Directions: The lines from the start of the data through the line with "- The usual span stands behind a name" are to be returned verbatim; all later lines are to be omitted.

Supplied material:

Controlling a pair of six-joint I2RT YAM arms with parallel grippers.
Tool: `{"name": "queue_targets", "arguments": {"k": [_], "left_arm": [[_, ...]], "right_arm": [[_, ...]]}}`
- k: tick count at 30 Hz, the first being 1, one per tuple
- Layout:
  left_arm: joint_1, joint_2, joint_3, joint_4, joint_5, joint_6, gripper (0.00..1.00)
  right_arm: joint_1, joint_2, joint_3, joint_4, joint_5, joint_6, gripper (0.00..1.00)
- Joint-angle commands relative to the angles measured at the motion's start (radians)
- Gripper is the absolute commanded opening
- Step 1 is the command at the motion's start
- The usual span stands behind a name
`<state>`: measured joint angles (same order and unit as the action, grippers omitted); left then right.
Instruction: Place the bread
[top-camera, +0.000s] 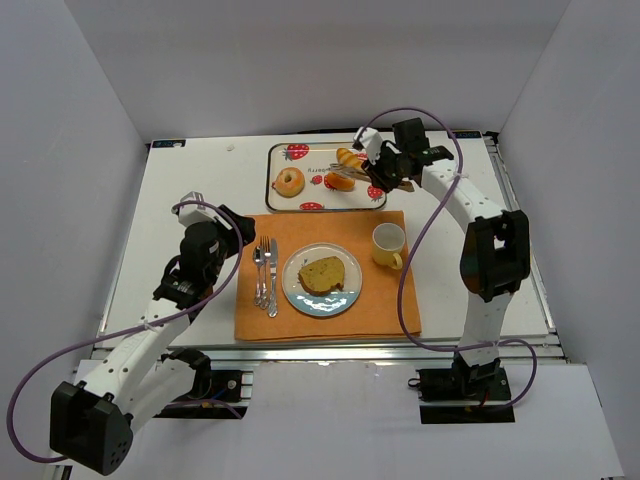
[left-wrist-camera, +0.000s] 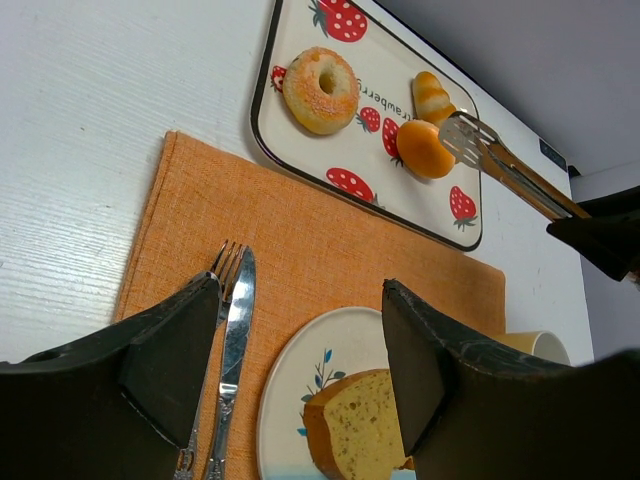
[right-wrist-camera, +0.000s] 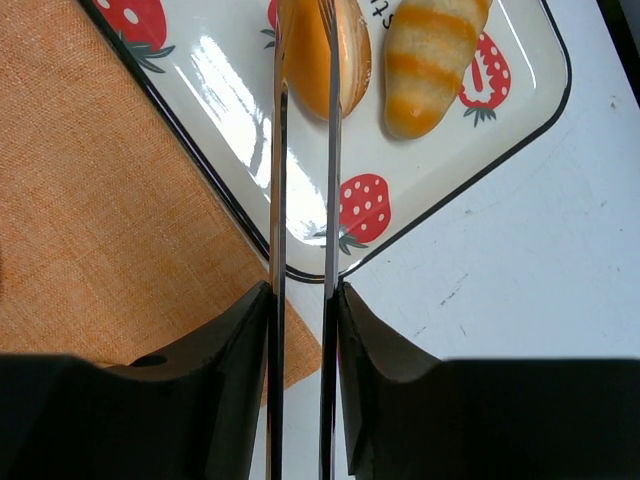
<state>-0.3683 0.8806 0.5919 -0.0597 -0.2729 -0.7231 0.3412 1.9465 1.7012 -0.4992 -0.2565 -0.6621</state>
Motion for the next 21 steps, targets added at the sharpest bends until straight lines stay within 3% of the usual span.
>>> {"name": "queue_targets", "arguments": {"k": [1, 21], "left_arm": [[0.006, -0.012, -0.007, 0.017, 0.0, -0.009, 0.76], [0.006, 0.015, -0.007, 0.031, 0.008, -0.007, 0.76]], "right_arm": [[-0.005, -0.014, 0.058, 0.028, 0.02, -0.028, 0.37], [-0.037, 0.02, 0.017, 0.044, 0.031, -0.034, 0.45]]}}
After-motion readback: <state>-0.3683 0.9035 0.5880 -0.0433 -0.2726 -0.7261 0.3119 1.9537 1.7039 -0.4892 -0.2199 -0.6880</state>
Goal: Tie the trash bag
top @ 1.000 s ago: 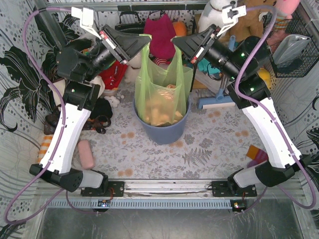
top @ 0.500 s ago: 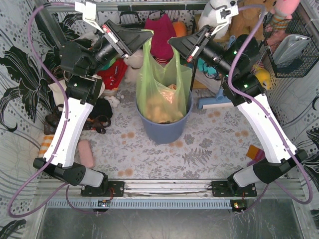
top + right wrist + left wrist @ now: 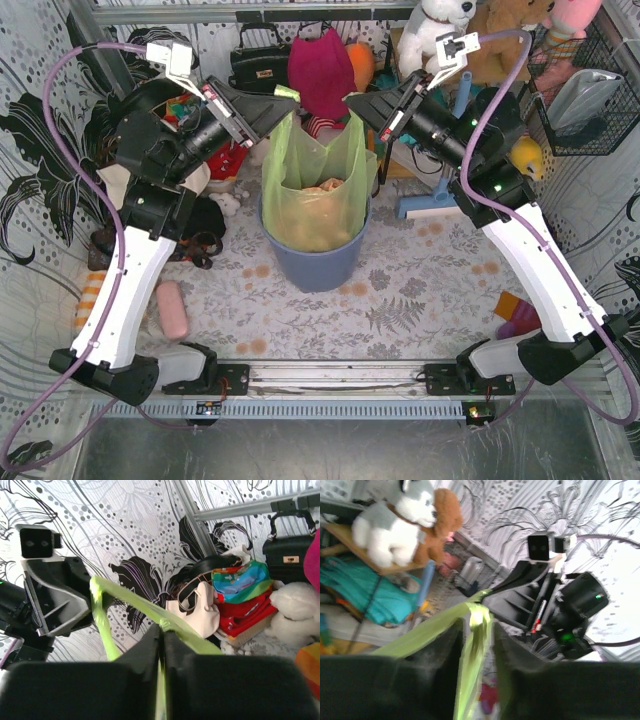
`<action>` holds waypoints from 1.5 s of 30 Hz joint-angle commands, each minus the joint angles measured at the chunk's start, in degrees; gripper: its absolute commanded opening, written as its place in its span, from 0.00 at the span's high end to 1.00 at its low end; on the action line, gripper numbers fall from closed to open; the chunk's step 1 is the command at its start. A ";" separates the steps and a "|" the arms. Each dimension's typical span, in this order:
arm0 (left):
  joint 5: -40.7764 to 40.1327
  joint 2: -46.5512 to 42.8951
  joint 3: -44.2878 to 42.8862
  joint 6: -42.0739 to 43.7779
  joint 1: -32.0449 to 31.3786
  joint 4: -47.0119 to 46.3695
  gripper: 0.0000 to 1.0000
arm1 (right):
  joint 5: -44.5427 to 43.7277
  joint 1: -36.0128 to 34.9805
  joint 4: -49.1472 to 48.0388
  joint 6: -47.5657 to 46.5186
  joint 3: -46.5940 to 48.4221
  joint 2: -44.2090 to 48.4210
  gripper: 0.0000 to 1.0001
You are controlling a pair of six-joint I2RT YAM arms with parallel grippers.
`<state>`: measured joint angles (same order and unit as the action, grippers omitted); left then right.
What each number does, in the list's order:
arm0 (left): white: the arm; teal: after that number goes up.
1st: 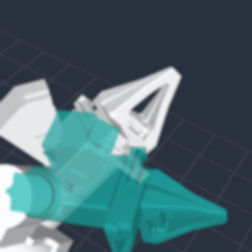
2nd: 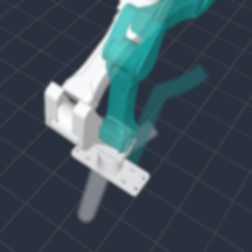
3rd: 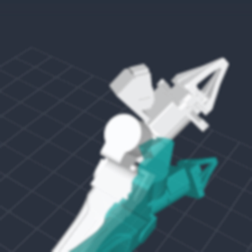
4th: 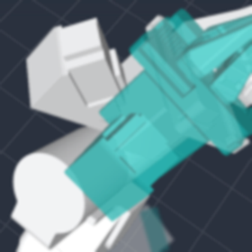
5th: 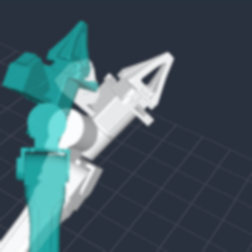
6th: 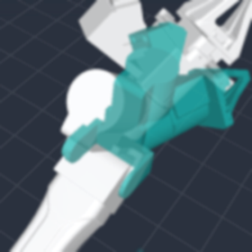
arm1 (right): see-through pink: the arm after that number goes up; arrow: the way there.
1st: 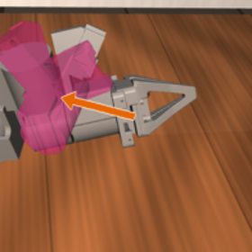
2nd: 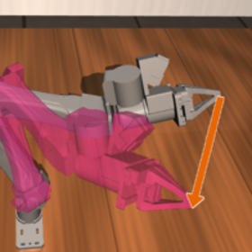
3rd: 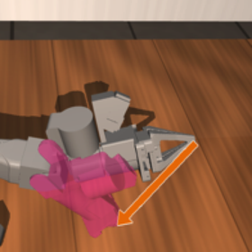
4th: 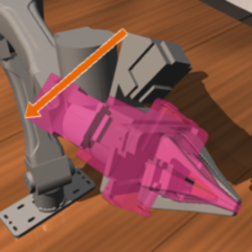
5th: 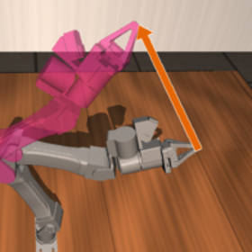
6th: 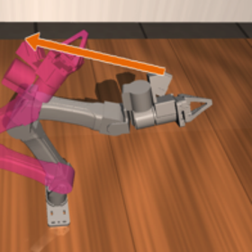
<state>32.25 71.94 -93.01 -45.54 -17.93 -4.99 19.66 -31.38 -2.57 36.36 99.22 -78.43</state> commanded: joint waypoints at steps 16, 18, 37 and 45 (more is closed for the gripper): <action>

Problem solution:
Controlling a pair of six-joint I2RT YAM arms with parallel grippers.
Tool: `{"name": "queue_targets", "arguments": {"k": [_], "left_arm": [[_, ...]], "right_arm": [[_, ...]]}}`
- k: tick count at 30 Hz, the first being 1, one per tuple
- Layout:
  left_arm: joint_1, joint_2, joint_3, joint_4, joint_5, joint_6, gripper (0.00..1.00)
  right_arm: joint_1, joint_2, joint_3, joint_4, joint_5, joint_6, gripper (0.00..1.00)
- Joint-angle commands relative to the angles measured at the motion's start (radians)
- Gripper is the absolute commanded opening
- Step 1 is the command at the motion's start
- The usual span stands behind a name

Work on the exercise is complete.